For nearly a hundred
 years the English and American Churches have been striving to civilize and Christianize Western Africa, and with what result? Around Sierra Leone, and in the neighborhood of Cape Palmas, a few natives have been made Christians, and some nations have been partially civilized; but what a small number in comparison with the thousands, nay, I may say millions, who have learned the way to Heaven and who have been made to know their Savior through the means of African slavery! At this very moment there are from three to four millions of Africans, educating for earth and for Heaven in the so vilified Southern States—learning the very best lessons for a semi-barbarous people—lessons of self-control, of obedience, of perseverance, of adaptation of means to ends; learning, above all, where their weakness lies, and how they may acquire strength for the battle of life. These considerations satisfy me with their condition, and assure me that it is the best relation they can, for the present, be made to occupy.

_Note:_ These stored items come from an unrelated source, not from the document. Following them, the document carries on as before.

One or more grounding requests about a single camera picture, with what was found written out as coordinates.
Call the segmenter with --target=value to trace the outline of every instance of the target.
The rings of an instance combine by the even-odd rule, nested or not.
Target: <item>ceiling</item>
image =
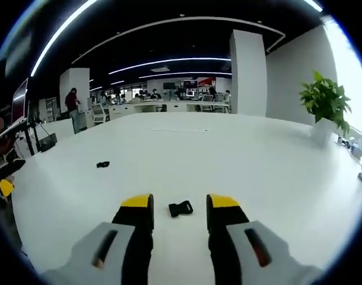
[[[14,8],[3,4],[8,13],[0,20],[0,45],[4,34],[30,3],[18,2]],[[44,2],[45,4],[24,22],[25,25],[22,25],[12,42],[9,55],[21,42],[26,41],[28,48],[26,52],[15,56],[19,60],[12,65],[12,72],[7,75],[6,94],[1,101],[10,102],[13,91],[30,75],[46,43],[86,0]],[[90,68],[90,76],[94,79],[91,88],[108,87],[110,83],[120,80],[125,80],[125,84],[141,81],[138,77],[153,74],[150,69],[164,66],[143,66],[113,75],[108,74],[132,65],[186,57],[230,58],[229,39],[232,29],[261,33],[265,49],[280,38],[280,34],[274,31],[229,19],[254,23],[261,21],[263,25],[284,33],[285,39],[280,41],[272,52],[318,26],[320,16],[320,13],[303,0],[184,0],[180,5],[161,0],[99,0],[72,22],[49,49],[35,74],[35,80],[43,90],[38,96],[56,96],[59,76],[69,67]],[[193,17],[222,17],[226,20],[185,20]],[[157,24],[125,33],[130,29],[170,19],[180,21],[175,20],[172,23]],[[114,36],[117,38],[74,62],[95,45]],[[224,61],[182,61],[165,65],[170,69],[169,72],[230,72],[230,64]]]

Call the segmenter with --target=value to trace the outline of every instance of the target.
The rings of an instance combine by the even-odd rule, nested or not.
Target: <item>window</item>
[[[322,19],[326,35],[334,56],[338,84],[343,85],[352,113],[345,114],[345,120],[362,132],[362,64],[350,41],[330,16]]]

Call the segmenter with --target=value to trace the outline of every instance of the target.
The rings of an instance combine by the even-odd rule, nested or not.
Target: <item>white column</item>
[[[71,68],[66,70],[60,77],[60,104],[61,112],[67,111],[65,106],[66,95],[71,88],[77,89],[77,97],[81,102],[80,110],[87,110],[87,99],[90,96],[90,69]]]
[[[232,112],[265,117],[267,82],[262,35],[233,30],[230,52]]]

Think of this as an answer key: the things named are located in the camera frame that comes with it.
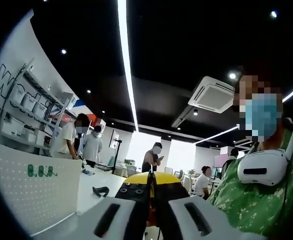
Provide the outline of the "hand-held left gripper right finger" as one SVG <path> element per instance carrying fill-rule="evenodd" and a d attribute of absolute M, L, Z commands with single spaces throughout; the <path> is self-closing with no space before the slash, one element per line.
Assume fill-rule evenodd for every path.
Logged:
<path fill-rule="evenodd" d="M 227 215 L 198 196 L 190 196 L 173 175 L 155 172 L 156 225 L 164 240 L 265 240 L 231 226 Z"/>

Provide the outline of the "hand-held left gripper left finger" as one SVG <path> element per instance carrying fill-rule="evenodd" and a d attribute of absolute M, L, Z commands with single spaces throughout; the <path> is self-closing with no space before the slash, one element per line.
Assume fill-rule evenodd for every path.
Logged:
<path fill-rule="evenodd" d="M 149 218 L 148 173 L 127 178 L 114 197 L 35 236 L 36 240 L 143 240 Z"/>

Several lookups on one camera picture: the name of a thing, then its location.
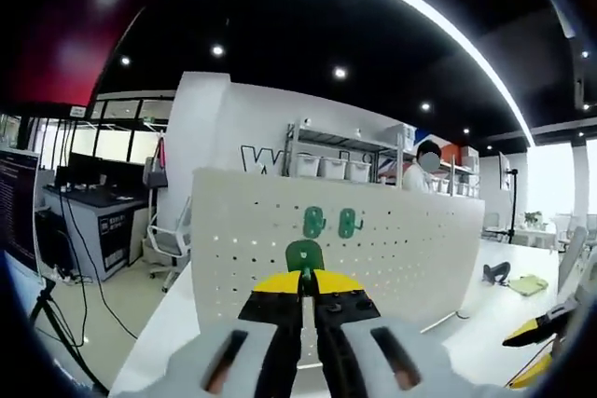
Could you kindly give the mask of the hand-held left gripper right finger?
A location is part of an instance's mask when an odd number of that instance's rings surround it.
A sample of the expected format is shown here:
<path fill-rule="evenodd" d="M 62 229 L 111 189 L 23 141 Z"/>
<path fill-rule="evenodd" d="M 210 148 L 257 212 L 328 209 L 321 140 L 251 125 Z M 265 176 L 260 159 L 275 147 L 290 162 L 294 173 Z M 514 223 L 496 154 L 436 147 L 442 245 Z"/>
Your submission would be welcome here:
<path fill-rule="evenodd" d="M 445 347 L 396 317 L 337 272 L 312 274 L 317 353 L 332 397 L 505 397 L 452 368 Z"/>

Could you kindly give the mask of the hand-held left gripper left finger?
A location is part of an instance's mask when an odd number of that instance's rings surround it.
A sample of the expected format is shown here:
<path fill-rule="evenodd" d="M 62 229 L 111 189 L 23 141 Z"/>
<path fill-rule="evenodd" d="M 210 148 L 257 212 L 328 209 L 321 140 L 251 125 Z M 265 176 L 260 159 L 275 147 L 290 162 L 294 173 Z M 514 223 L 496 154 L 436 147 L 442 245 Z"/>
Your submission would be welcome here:
<path fill-rule="evenodd" d="M 237 318 L 209 325 L 177 350 L 164 374 L 120 397 L 289 397 L 301 356 L 298 271 L 251 291 Z"/>

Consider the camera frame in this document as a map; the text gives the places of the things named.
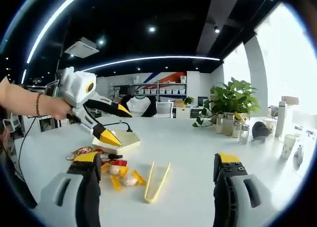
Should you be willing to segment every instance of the human hand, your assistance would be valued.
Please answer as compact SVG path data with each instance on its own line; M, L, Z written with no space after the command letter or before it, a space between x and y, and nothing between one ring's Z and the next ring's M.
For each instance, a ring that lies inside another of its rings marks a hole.
M39 108L43 110L40 114L53 115L55 119L66 119L67 114L72 114L71 106L59 97L42 95Z

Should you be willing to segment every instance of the spice jar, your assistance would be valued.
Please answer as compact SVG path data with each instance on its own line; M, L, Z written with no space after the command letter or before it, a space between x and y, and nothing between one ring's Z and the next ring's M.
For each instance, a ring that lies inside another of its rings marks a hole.
M244 124L241 127L240 138L239 138L240 144L247 144L249 133L250 133L250 126L248 124Z
M232 132L232 137L233 138L239 138L240 136L240 131L241 131L241 125L242 121L240 120L235 120L233 123L233 132Z
M226 136L231 136L233 133L233 120L234 115L233 114L227 114L225 115L225 118L223 119L223 125L222 125L222 133Z
M218 114L217 122L216 122L216 133L217 134L222 133L223 118L224 118L223 114Z

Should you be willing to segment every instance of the potted plant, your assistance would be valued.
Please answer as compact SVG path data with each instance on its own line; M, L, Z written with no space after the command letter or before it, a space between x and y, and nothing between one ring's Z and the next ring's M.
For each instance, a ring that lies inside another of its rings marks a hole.
M189 106L189 105L193 104L194 100L195 100L195 99L192 98L192 97L186 97L186 98L184 99L183 103L184 103L185 106Z
M222 83L223 87L213 86L211 93L214 94L214 101L205 101L202 116L207 118L210 124L205 125L204 119L198 117L193 124L194 127L207 127L214 124L212 118L218 114L242 113L250 116L251 112L259 110L258 100L253 96L256 88L250 83L231 78L228 84Z

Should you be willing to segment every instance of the ceiling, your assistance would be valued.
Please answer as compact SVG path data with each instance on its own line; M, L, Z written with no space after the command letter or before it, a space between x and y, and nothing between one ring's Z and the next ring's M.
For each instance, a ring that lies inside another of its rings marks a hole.
M37 35L65 0L33 0L22 8L21 20L5 43L10 76L20 83L46 85L56 69L74 66L82 70L107 62L151 56L204 56L197 59L134 61L92 70L98 76L136 72L214 71L237 45L254 35L278 0L75 0L49 28L29 64L26 63ZM5 8L9 25L25 0L14 0ZM214 31L216 24L220 33ZM81 37L98 44L99 52L87 58L64 53Z

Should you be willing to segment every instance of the yellow tweezers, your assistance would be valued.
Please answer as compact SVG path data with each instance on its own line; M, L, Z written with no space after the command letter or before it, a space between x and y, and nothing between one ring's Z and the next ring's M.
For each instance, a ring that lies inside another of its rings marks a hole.
M146 200L147 203L151 204L153 202L156 201L159 191L161 190L163 183L165 182L166 176L168 174L169 168L170 168L170 163L168 163L167 169L165 171L164 177L162 179L162 181L160 182L159 186L158 186L158 190L156 191L156 193L154 194L153 198L148 198L148 190L149 190L149 186L150 186L150 182L151 182L151 177L152 177L152 172L153 172L153 168L154 168L154 162L152 162L152 167L150 170L150 174L149 174L149 179L148 179L148 183L147 183L147 187L145 189L145 193L144 193L144 199Z

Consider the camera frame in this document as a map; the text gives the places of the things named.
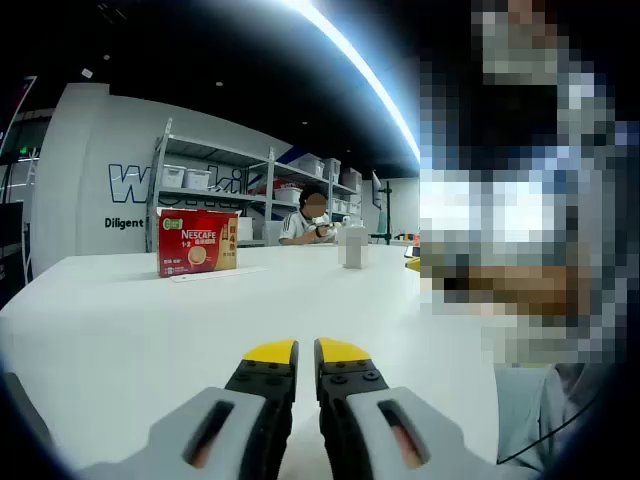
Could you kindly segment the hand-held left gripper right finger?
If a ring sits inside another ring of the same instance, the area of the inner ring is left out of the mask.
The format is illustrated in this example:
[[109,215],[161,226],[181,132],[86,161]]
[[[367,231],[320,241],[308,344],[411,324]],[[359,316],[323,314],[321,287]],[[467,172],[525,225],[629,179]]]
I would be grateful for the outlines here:
[[469,450],[463,432],[359,347],[314,341],[319,428],[335,479],[514,479]]

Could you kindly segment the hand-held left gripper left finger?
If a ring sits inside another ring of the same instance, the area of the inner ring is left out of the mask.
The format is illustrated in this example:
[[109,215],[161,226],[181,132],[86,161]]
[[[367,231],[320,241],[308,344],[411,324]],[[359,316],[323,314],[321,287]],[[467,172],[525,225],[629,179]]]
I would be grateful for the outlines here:
[[208,387],[152,425],[144,448],[81,479],[275,479],[292,430],[298,342],[249,351],[223,388]]

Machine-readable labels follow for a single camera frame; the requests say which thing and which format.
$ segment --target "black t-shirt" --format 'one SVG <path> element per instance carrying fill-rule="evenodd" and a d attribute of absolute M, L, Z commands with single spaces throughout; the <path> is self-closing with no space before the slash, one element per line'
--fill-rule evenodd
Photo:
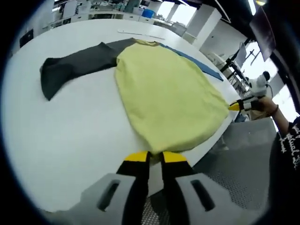
<path fill-rule="evenodd" d="M 270 208 L 257 224 L 288 224 L 300 213 L 300 118 L 277 133 L 270 156 Z"/>

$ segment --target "perforated metal mat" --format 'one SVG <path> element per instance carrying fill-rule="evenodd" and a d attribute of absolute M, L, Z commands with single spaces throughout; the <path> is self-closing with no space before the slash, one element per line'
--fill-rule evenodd
<path fill-rule="evenodd" d="M 233 123 L 194 170 L 228 189 L 238 206 L 261 211 L 268 199 L 269 157 L 275 135 L 270 118 Z M 162 192 L 147 199 L 142 224 L 170 224 Z"/>

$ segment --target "round table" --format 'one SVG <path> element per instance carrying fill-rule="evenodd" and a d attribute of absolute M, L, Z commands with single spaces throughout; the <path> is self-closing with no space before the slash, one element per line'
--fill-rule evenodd
<path fill-rule="evenodd" d="M 37 207 L 69 209 L 79 202 L 83 190 L 105 174 L 115 173 L 128 154 L 145 149 L 126 116 L 113 76 L 115 68 L 66 83 L 51 101 L 41 90 L 39 69 L 46 58 L 127 38 L 161 42 L 218 71 L 172 31 L 135 21 L 75 22 L 27 43 L 7 63 L 1 119 L 12 168 Z M 223 82 L 207 77 L 228 103 L 239 99 L 223 75 Z M 210 139 L 183 153 L 191 165 L 209 151 L 236 115 L 230 112 Z M 160 164 L 155 164 L 150 168 L 149 194 L 162 188 Z"/>

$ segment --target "blue cloth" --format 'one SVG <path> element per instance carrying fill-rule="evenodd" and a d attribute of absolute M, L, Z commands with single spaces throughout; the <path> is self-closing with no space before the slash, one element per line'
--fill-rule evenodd
<path fill-rule="evenodd" d="M 162 43 L 159 43 L 162 47 L 167 48 L 172 50 L 173 52 L 177 53 L 178 55 L 187 58 L 188 60 L 191 60 L 192 62 L 194 62 L 203 72 L 223 81 L 223 78 L 221 77 L 221 75 L 219 73 L 217 73 L 216 71 L 212 70 L 211 68 L 209 68 L 208 66 L 206 66 L 205 64 L 199 62 L 198 60 L 194 59 L 193 57 L 190 57 L 189 55 L 186 55 L 183 52 L 177 51 L 173 48 L 170 48 L 169 46 L 163 45 Z"/>

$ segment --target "human hand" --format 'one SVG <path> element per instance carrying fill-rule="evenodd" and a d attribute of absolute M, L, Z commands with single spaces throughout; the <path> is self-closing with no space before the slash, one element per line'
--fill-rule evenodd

After Georgia and other southern states seceded, many of the Christian denominations in the U.S. split into Northern and Southern branches, a division that sometimes persists today. The Episcopal Church was no different. When the Episcopal Church in the Confederate States of America split off, Stephen Elliott became its Presiding Bishop. He later became known for his funerary oration for the "Fighting Bishop" Leonidas Polk at Saint Paul's Church during the Atlanta campaign. Elliott, who held enslaved people, supported the Southern cause in the American Civil War.

Largely through the efforts of Elliott and his friend John Henry Hopkins, Bishop of Vermont, who was the Presiding Bishop of the U.S. Episcopal Church, the Northern and Southern branches reunited after the Civil War. Both men considered this crucial to the survival of the Church and the nation.

==Death and legacy==
Elliott died on December 21, 1866, in Savannah, Georgia. He was buried at Laurel Grove Cemetery (north) in Savannah. John W. Beckwith succeeded him as bishop of Georgia.